## anonymous 4 years ago Solve: x^3-2x^2-5x+6=0

1. anonymous

2. TuringTest

first thing I do in these situations is check if you get lucky and have +/-1 be a solution...

3. anonymous

Answer: x= -2 , x= 1 and x = 3

4. Mertsj

Did you try synthetic division?

5. anonymous

No, I haven't tried synthetic division because I was unsure how to start it? Do I just pick number I think will work?

6. Mertsj

The factors of the constant term, which is 6, are +-1, +-2, +-3, +-6. Would you agree?

7. Mertsj

The coefficient of the x^3 term is 1. So the possible rational roots are the factors of the constant term divided by the factors of 1.

8. anonymous

Yes that makes sense.

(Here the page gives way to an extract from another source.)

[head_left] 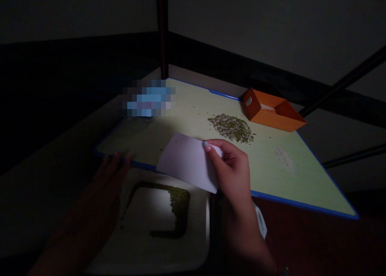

Okay, so now I try all of those numbers?

9. Mertsj

$\pm1, \pm2,\pm3, \pm 6$

10. Mertsj

11. Mertsj

|dw:1327802691317:dw|

12. Mertsj

Look at that. We stumbled onto one first thing. That means that one factor is (x-1) And the other factor is x^2-x-6 which can then be factored by the usual methods.

13. Mertsj

So we have: (x-1)(x^2-x-6)= (x-1)(x-3)(x+2)=0 So x=1, 3, or -2

14. anonymous

I'm sorry, but could you explain how we got x^2-x-6? I understand how we found the first one but now I am rather lost

15. Mertsj

I will repost the synthetic drawing and then you will see.

16. Mertsj

|dw:1327802958637:dw|

17. Mertsj

It's the same as when you divide anything. Like 12 divided by 4 = 3 because 3 times 4 = 12

18. anonymous

Okay thank you. I understand now. You are a life saver!

19. Mertsj

S= x^3-2x^2-5x+6 divided by x-1 = x^2-x-6 because (x-1)(x^2-x-6)=x^3-2x^2-5x+6

20. Mertsj

You are very welcome.